On Wednesday, 18 December 2013 at 15:39:30 UTC, Johannes Pfau
wrote:
I hope I'm not talking bullshit here as I'm not 100% sure
what's meant
with 'module discovery'.
But if the question is how to get all ModuleInfos in a library,
[…]
Yes, this was the idea.
We can then access the bracket-symbols from a
module-constructor (or a
c-like .ctor constructor) in the library? So we'd have to add
drtbegin.o / drtend.o files to every d library or executable.

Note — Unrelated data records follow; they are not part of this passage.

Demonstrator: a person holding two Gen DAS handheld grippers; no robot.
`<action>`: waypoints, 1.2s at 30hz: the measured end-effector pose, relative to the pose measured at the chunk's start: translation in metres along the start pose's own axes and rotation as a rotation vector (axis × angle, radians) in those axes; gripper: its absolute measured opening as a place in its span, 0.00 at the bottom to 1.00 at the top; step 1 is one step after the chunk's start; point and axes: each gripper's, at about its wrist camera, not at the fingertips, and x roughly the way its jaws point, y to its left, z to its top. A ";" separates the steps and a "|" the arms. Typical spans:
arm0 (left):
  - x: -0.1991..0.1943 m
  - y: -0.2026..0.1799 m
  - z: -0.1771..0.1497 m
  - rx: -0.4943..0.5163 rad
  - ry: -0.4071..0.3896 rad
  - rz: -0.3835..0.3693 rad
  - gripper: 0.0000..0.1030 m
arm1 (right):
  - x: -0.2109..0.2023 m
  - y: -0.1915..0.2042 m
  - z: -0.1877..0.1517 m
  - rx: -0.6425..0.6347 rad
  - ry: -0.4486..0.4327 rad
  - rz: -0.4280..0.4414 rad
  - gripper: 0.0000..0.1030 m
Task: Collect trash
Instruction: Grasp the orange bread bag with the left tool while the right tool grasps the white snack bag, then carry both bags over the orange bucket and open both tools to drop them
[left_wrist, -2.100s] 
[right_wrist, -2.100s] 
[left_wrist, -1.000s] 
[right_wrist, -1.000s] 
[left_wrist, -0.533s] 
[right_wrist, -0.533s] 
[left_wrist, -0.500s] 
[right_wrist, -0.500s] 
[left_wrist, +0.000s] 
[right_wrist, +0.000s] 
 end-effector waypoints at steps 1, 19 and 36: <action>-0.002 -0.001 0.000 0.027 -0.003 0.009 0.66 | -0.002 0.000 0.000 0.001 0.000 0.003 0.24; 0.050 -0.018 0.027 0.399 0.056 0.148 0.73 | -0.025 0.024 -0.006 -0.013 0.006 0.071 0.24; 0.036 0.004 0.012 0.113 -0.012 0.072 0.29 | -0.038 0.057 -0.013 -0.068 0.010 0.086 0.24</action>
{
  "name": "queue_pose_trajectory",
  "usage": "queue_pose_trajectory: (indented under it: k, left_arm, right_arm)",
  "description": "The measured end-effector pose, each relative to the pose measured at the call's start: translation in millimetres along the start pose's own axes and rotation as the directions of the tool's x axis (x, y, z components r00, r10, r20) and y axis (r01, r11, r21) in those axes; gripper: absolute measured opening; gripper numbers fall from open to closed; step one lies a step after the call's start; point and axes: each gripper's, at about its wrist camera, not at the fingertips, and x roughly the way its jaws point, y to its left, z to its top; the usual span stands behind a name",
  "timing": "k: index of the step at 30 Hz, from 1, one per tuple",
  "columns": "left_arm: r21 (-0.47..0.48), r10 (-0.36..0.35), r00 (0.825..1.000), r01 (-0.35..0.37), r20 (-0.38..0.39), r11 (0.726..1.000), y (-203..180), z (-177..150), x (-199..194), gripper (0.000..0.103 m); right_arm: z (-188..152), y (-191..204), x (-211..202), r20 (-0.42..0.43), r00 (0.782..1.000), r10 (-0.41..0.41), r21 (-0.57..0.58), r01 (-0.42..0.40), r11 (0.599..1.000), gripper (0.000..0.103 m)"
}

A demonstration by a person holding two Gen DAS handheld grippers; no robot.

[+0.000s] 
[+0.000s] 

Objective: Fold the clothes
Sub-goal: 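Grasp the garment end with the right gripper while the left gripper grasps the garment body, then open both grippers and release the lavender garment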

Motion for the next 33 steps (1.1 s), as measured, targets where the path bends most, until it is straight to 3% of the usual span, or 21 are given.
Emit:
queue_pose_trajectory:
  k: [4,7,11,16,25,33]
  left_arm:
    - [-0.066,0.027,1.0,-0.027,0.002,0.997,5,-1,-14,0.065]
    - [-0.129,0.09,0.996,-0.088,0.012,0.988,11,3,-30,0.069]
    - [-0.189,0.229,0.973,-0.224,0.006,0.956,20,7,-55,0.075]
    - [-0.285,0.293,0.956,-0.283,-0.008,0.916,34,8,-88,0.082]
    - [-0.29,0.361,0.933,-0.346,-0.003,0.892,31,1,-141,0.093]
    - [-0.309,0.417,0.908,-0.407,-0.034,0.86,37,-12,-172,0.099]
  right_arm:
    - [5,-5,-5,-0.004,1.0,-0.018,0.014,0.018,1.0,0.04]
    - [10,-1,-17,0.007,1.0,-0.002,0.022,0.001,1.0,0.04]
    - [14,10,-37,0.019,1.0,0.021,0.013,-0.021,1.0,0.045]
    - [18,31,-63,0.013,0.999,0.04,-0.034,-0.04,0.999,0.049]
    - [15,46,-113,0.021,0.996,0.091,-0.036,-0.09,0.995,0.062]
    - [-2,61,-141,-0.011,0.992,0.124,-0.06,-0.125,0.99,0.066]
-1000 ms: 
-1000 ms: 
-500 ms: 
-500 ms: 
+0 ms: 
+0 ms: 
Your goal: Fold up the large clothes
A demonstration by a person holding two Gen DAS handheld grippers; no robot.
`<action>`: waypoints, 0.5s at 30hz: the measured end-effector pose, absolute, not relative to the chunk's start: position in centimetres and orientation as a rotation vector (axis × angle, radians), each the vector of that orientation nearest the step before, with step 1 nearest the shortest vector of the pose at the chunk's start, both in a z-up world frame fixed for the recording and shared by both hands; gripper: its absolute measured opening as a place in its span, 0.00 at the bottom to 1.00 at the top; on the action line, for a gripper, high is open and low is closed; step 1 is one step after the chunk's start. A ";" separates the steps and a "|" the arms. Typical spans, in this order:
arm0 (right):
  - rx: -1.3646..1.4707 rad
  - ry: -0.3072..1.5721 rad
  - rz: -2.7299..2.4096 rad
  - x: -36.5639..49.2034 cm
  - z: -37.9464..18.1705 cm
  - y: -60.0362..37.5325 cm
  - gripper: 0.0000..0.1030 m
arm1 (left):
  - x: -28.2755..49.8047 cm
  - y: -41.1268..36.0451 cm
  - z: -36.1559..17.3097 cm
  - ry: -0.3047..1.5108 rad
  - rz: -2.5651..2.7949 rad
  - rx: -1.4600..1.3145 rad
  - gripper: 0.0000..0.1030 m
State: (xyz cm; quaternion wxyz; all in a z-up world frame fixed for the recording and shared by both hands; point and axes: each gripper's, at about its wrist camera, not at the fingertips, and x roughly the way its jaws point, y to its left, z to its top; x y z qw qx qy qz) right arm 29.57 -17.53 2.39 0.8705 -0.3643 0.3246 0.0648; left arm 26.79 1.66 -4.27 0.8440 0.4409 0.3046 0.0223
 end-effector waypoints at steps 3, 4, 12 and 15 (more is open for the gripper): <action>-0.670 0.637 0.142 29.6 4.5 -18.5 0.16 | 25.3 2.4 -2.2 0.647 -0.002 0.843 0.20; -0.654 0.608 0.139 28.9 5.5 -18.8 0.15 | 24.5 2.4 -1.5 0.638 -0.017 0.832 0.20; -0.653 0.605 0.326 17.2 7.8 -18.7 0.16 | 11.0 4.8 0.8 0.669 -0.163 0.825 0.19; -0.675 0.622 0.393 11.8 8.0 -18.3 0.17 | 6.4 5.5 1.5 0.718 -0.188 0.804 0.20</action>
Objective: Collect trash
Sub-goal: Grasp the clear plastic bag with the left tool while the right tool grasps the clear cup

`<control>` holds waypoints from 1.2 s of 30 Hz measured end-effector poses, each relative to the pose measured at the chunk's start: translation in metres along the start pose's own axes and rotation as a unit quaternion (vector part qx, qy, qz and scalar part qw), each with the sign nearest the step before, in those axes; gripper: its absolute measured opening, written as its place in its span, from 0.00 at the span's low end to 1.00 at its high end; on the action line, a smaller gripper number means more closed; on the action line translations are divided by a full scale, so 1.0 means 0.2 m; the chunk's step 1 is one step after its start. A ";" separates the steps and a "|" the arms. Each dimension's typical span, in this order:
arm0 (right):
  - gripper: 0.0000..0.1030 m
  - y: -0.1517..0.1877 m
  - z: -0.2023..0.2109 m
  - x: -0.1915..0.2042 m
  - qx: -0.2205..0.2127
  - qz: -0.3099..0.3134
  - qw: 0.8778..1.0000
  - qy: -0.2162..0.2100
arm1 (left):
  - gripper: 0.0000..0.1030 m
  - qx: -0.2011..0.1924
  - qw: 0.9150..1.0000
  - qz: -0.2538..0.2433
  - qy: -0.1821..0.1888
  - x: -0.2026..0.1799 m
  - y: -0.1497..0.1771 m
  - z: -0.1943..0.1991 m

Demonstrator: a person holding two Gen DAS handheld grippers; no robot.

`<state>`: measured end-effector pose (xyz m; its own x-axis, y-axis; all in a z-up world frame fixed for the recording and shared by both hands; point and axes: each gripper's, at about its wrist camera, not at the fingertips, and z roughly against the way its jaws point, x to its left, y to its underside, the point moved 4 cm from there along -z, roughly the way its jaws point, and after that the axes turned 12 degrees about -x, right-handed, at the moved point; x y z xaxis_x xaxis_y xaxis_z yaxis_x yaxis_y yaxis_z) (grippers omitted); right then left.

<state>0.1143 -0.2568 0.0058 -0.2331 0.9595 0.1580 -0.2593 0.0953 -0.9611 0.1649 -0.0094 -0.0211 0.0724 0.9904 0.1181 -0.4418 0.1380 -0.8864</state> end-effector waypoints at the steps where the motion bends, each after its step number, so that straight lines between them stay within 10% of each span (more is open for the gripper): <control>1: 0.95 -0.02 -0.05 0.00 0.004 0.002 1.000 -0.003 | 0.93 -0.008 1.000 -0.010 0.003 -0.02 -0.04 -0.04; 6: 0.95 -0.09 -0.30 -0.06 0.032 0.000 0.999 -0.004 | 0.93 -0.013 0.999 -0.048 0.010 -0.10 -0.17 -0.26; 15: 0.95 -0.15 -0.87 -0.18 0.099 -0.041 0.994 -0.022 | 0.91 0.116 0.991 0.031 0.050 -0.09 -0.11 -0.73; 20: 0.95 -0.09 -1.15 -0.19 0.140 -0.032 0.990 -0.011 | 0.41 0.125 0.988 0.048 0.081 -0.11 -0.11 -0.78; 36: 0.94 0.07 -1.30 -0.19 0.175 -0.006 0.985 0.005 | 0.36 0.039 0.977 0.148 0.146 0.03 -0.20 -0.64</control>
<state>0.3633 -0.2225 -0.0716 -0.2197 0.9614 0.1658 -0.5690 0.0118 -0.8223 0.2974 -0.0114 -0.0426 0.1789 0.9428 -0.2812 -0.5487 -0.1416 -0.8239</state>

That is pretty much how it is done in DMD and LDC as well. The
only difference is that instead of modifying the linker scripts
to accommodate this, we emit the ModuleInfo references to custom
sections. The GNU toolchain (and we are in highly system-specific
territory here anyway) never changes the order of custom
sections, which you can also verify using
__attribute__((section("...))) in GCC. Thus, if you emit your
relevant symbols into three sections like this,
a.o
---
_minfo_beg: moduleInfoBeginTag
_minfo: moduleInfoForA
_minfo_end: moduleInfoEndTag
b.o
---
_minfo_beg: moduleInfoBeginTag
_minfo: moduleInfoForB
_minfo_end: moduleInfoEndTag
the linked result will be
_minfo_beg: moduleInfoBeginTag
_minfo: moduleInfoForA moduleInfoForB
_minfo_end: moduleInfoEndTag
and you can just use [moduleInfoBeginTag, moduleInfoEndTag) to
get a list of all available ModuleInfos.
Of course, once shared libraries come into play, you have to
consider quite a few subtleties regarding symbol visibility and
so on. Also, due to a bug in LLVM, LDC can't emit weak symbols
with custom section names, so we end up with multiple copies of
the begin/end symbols and the C .ctor/.dtor table entries.
But in general, this works quite well, and is certainly much more
portable than requiring changes to the linker script.